Earth's richest concentrations of marine life have shifted over time, cropping up where tectonic plates collide and the climate is friendliest to life, new research suggests.
Today, seas surrounding Indonesia are a hotbed for marine life. But eons ago, the Mediterranean and the Arabian seas were just as rich, scientists report in tomorrow's issue of the journal Science.
In their study, researchers compared genetic data with fossil records to discover at least three marine hot spots in the past 50 million years. The zones have migrated over time, so that almost half Earth's surface has hosted them at various periods.
"There are always hot spots, but they are always moving," said Willem Renema, a geologist at the National Museum of Natural History in the Netherlands, who led the study.

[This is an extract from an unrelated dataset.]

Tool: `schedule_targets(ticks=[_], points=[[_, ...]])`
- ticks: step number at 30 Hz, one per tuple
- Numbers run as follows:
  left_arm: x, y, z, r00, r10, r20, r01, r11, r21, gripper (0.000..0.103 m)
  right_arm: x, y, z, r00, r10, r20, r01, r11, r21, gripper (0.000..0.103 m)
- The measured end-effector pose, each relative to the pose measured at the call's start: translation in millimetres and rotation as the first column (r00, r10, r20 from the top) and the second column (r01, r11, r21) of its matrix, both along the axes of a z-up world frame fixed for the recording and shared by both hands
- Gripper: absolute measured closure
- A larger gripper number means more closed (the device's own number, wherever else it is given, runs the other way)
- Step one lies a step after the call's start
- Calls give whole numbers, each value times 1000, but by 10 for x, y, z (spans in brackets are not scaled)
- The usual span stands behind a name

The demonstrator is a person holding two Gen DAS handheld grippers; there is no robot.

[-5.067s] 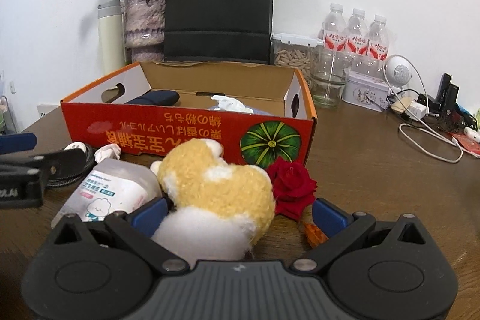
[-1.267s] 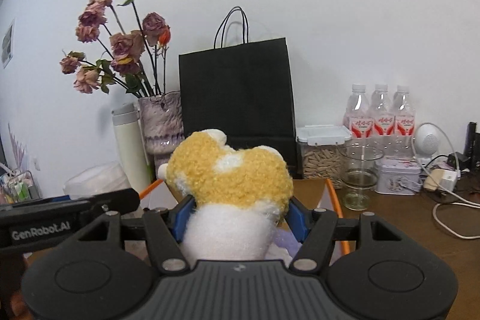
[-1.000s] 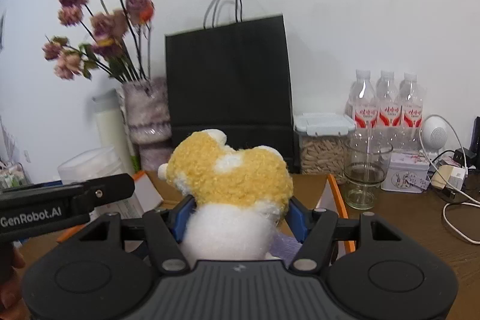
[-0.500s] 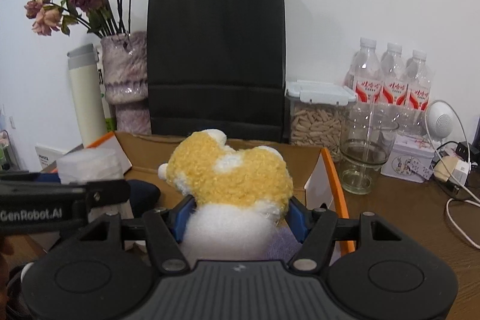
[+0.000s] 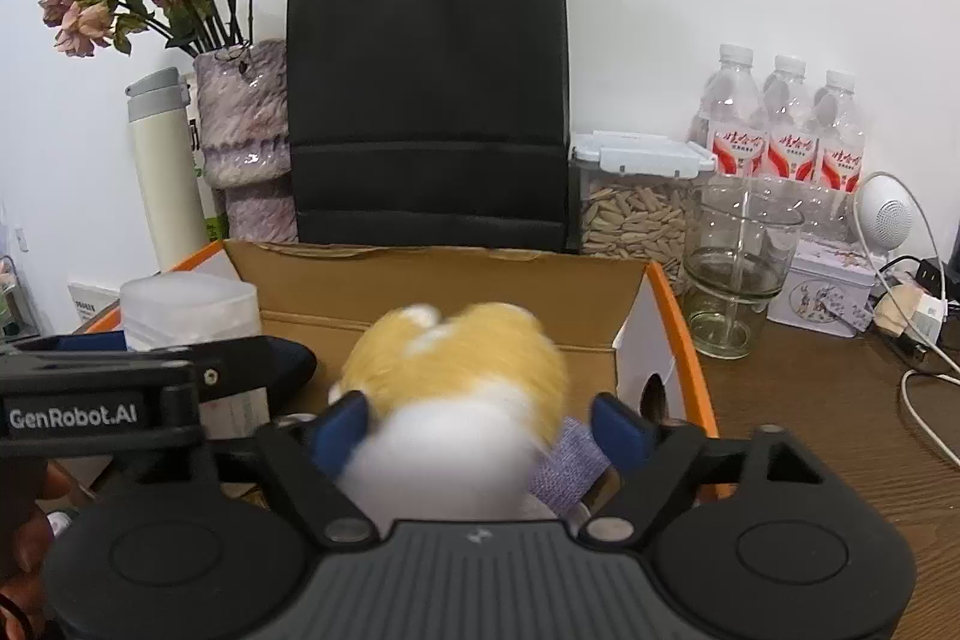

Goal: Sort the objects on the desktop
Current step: 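Lower both items into the box and open both tools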

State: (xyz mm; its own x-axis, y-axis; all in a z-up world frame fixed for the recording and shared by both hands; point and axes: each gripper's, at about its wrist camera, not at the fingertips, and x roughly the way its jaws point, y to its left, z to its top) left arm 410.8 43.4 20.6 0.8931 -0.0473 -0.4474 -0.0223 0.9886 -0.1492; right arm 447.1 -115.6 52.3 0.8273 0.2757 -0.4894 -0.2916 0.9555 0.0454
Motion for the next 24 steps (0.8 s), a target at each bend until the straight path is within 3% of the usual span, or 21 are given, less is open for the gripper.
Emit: schedule_targets(ticks=[2, 6, 8, 13, 24], points=[[-4, 6, -8, 1000, 1, 8, -1, 1000, -7, 0, 3, -4, -2, 1000, 1, -2, -1, 1000, 2, 9], [-39, 9, 11, 999, -2, 34, 2, 1000, -18, 0, 13, -6, -4, 1000, -1, -10, 1, 1000, 2, 7], [-76, 16, 43, 998, 2, 64, 0, 1000, -24, 0, -2, -12, 7, 1000, -6, 0, 6, 1000, 2, 0], [-153, 29, 119, 992, 22, 128, -19, 1000, -25, 0, -46, -42, 85, 999, -15, 36, 14, 1000, 25, 0], [-238, 99, 183, 983, 76, 169, -69, 997, -45, 0, -125, -99, 156, 998, -32, 62, 29, 999, 46, 0]])
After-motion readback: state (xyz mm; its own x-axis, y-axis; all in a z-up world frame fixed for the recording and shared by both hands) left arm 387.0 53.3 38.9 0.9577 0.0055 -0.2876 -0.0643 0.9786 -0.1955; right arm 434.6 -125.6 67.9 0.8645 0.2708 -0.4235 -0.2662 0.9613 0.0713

"[Hot spots] are dynamic entities. You can predict the location by looking at climate and tectonics."
Warm, Shallow Seas
Renema and his colleagues launched their investigation to explain rich veins in the marine fossil record.
Climate alone wasn't an exact match, Renema said: "The areas that are most diverse are not the warmest areas."
But when climate was considered alongside large-scale geologic processes, the fossil and genetic markers of marine biodiversity synched up.
Hot Spot Life Cycles
A present-day hot spot for marine life is the "coral triangle," a border area between the Indian and West Pacific oceans that is generally defined to include the coastal waters of Malaysia, the Philippines, and Papua New Guinea.